Thread overview
odd behavior of split() function
Jun 07, 2013
Bedros
Jun 07, 2013
Jonathan M Davis
Jun 07, 2013
Bedros
Jun 07, 2013
Benjamin Thaut
June 07, 2013
I would like to split "A+B+C+D" into "A", "B", "C", "D"

but when using split() I get

"A+B+C+D", "B+C+D", "C+D", "D"


the code is below


import std.stdio;
import std.string;
import std.array;

int main()
{
     string [] str_list;
     string test_str = "A+B+C+D";
     str_list = test_str.split("+");
     foreach(item; str_list)
             printf("%s\n", cast(char*)item);

     return 0;
}
June 07, 2013
On Friday, June 07, 2013 09:18:57 Bedros wrote:
> I would like to split "A+B+C+D" into "A", "B", "C", "D"
> 
> but when using split() I get
> 
> "A+B+C+D", "B+C+D", "C+D", "D"
> 
> 
> the code is below
> 
> 
> import std.stdio;
> import std.string;
> import std.array;
> 
> int main()
> {
>       string [] str_list;
>       string test_str = "A+B+C+D";
>       str_list = test_str.split("+");
>       foreach(item; str_list)
>               printf("%s\n", cast(char*)item);
> 
>       return 0;
> }

That would be because of your misuse of printf.
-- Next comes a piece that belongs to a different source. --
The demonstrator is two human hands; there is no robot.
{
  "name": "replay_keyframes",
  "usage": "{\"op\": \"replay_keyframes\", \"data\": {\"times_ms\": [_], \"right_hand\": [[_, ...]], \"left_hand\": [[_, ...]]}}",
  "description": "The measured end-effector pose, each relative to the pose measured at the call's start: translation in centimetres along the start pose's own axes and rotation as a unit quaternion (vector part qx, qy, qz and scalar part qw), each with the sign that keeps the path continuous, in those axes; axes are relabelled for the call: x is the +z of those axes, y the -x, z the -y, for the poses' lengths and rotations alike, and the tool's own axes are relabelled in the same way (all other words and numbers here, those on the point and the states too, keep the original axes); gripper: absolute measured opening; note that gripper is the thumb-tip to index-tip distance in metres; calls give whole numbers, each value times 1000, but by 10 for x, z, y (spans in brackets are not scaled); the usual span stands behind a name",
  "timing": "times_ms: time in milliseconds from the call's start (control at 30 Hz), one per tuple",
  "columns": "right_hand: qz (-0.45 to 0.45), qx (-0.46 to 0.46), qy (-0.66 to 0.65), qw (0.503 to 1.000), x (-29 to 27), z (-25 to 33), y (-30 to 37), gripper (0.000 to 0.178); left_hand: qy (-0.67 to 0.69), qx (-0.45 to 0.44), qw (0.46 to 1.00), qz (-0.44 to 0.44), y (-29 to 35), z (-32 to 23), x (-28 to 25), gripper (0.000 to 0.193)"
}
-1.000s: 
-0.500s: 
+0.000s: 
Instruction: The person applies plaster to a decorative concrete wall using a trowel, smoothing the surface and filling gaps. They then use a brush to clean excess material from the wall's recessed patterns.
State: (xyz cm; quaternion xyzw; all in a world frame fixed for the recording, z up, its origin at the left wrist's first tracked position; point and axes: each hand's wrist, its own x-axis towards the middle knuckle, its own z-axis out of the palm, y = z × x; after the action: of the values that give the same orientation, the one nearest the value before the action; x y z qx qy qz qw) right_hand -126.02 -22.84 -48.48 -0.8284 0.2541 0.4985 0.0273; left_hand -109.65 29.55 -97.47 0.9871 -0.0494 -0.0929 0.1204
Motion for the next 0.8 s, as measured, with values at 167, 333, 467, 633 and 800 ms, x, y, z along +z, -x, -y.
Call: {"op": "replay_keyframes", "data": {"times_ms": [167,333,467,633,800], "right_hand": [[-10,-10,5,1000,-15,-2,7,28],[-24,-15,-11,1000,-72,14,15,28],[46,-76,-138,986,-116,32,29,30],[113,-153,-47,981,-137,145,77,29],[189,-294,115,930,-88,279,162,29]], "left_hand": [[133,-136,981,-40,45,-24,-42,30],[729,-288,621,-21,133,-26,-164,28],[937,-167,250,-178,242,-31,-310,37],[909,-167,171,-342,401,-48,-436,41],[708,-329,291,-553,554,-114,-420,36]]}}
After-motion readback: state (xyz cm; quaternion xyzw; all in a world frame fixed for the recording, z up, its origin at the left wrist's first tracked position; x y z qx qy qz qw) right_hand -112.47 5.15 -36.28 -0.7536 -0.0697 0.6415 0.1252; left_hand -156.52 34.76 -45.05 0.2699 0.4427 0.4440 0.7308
If you used

foreach(item; str_list)
    writeln(item);

you would have been fine. D string literals do happen to have a null character one past their end so that you can pass them directly to C functions, but D strings in general are _not_ null terminated, and printf expects strings to be null terminated. If you want to convert a D string to a null terminated string, you need to use std.string.toStringz, not a cast. You should pretty much never cast a D string to char* or const char* or any variant thereof. So, you could have done

printf("%s\n", toStringz(item));

but I don't know why you'd want to use printf rather than writeln or writefln - both of which (unlike printf) are typesafe and understand D types.

You got

"A+B+C+D", "B+C+D", "C+D", "D"

because the original string (being a string literal) had a null character one past its end, and each of the strings returned by split was a slice of the original string, and printf blithely ignored the actual boundaries of the slice looking for the next null character that it happened to find in memory, which - because they were all slices of the same string literal - happened to be the end of the original string literal. And the strings printed differed, because each slice started in a different portion of the underlying array.

- Jonathan M Davis
June 07, 2013
first of all, many thanks for the quick reply.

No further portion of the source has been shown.